**TASK BRIEF**
Here are the records. Write out exactly the lines between the one holding "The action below" and the one holding "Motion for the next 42", inclusive.

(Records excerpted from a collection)
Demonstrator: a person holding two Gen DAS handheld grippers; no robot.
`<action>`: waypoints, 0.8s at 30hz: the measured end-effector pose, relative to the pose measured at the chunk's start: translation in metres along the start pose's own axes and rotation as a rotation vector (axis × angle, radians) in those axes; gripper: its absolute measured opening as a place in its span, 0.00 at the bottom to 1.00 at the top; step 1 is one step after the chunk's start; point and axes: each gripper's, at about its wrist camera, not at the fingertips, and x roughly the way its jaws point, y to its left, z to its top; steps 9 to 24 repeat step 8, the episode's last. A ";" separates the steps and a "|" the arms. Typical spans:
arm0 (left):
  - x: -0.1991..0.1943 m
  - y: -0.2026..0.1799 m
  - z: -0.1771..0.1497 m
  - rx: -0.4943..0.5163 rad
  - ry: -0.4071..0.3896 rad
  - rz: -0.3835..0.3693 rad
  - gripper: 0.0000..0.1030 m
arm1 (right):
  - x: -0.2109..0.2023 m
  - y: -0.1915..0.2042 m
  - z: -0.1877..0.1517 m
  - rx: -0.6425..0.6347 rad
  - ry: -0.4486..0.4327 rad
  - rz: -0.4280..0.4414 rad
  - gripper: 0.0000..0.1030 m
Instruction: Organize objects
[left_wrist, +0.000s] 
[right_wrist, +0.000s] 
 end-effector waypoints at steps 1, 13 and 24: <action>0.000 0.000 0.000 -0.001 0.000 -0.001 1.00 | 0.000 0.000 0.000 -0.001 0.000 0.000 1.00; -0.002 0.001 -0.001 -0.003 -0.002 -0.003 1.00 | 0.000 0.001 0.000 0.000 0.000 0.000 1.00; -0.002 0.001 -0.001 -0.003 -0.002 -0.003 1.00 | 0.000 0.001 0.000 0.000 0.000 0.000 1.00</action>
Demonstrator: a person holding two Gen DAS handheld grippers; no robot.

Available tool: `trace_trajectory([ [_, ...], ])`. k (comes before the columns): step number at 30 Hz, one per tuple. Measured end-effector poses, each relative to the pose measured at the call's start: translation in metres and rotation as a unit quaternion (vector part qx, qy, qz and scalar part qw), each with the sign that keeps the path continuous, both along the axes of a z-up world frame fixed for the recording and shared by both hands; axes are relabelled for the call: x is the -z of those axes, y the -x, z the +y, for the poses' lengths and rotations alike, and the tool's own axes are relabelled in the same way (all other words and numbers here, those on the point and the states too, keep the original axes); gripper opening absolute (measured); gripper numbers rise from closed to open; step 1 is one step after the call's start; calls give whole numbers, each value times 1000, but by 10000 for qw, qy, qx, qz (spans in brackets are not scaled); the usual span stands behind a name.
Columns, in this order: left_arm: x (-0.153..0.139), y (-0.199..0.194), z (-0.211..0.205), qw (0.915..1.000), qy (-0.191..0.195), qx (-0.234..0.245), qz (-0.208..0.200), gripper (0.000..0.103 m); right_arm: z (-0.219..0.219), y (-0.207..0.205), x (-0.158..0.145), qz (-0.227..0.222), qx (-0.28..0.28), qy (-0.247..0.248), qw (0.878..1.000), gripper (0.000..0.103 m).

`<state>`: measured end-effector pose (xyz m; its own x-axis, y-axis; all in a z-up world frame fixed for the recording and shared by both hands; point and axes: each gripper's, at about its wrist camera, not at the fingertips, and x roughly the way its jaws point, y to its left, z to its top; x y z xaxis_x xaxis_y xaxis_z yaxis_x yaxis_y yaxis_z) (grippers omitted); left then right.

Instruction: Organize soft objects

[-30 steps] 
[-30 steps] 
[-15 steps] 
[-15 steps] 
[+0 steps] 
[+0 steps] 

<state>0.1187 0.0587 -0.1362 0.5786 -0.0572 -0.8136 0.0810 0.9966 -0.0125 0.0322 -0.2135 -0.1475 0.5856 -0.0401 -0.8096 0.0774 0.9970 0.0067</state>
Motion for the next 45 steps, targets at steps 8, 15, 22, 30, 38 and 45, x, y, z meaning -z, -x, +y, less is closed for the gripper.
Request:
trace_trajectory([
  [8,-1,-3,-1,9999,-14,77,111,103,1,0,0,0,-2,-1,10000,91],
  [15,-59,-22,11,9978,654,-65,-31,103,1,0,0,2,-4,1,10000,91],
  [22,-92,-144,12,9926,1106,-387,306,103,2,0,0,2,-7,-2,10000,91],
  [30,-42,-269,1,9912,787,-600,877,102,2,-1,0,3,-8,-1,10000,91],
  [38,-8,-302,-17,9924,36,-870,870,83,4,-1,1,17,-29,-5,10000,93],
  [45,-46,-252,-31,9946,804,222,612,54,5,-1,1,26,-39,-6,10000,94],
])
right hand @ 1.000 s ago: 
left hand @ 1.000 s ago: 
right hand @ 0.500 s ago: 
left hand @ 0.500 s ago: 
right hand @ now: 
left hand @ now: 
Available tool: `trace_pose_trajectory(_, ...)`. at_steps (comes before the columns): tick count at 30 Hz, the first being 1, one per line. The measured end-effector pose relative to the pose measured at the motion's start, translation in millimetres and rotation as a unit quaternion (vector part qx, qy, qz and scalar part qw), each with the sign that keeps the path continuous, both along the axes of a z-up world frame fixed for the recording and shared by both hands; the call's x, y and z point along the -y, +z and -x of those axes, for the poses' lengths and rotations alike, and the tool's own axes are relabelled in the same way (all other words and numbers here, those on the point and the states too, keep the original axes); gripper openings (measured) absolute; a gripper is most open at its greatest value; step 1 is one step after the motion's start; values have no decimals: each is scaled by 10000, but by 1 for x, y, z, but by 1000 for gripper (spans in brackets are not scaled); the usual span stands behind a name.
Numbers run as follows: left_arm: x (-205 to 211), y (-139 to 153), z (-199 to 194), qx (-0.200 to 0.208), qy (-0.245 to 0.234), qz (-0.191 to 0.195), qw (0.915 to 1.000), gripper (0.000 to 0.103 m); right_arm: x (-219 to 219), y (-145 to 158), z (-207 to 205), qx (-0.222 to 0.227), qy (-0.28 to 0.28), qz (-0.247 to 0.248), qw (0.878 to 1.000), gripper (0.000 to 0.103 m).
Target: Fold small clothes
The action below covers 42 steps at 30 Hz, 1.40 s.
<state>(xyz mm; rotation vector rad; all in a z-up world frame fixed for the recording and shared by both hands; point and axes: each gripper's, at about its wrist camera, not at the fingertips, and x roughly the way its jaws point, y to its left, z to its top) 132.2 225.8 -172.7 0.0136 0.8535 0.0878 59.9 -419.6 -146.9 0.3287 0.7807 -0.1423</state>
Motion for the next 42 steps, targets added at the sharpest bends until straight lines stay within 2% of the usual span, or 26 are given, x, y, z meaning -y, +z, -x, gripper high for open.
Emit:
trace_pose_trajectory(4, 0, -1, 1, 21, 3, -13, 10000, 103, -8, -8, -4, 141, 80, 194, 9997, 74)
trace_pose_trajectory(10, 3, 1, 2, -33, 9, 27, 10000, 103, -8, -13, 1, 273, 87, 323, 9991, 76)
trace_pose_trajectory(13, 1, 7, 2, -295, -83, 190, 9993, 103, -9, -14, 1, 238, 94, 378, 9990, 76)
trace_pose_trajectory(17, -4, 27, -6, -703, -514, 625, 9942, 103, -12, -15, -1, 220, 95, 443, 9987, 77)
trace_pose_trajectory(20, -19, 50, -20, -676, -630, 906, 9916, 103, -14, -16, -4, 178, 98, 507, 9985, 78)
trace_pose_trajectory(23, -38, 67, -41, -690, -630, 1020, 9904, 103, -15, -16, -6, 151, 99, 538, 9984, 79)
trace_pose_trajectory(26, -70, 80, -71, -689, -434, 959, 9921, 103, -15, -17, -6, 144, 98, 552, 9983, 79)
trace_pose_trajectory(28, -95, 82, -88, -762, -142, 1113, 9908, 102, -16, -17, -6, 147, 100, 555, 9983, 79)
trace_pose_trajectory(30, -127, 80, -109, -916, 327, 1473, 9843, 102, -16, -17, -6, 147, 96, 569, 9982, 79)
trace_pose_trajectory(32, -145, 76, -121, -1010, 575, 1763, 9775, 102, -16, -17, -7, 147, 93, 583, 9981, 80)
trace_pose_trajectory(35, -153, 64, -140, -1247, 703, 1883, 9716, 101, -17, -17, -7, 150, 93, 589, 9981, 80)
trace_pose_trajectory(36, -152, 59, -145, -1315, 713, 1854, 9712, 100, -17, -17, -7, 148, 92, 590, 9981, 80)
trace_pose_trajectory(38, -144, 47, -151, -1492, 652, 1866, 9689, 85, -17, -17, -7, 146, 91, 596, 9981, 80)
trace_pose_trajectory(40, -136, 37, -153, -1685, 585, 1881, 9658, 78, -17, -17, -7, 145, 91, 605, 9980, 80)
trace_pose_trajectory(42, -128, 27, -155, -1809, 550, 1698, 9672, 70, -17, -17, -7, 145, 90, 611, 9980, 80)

**EXERCISE ANSWER**
The action below covers 42 steps at 30 Hz, 1.40 s.
<state>(xyz mm; rotation vector rad; all in a z-up world frame fixed for the recording and shared by both hands; point and axes: each gripper's, at about its wrist camera, not at the fingertips, and x roughly the way its jaws point, y to its left, z to its top) 132.2 225.8 -172.7 0.0136 0.8535 0.0878 59.9 -419.6 -146.9 0.3287 0.7807 -0.1423</state>
Motion for the next 42 steps, targets added at the sharpest bends until straight lines stay within 2% of the usual span, or 26 are given, x, y, z meaning -y, +z, -x, gripper high for open.

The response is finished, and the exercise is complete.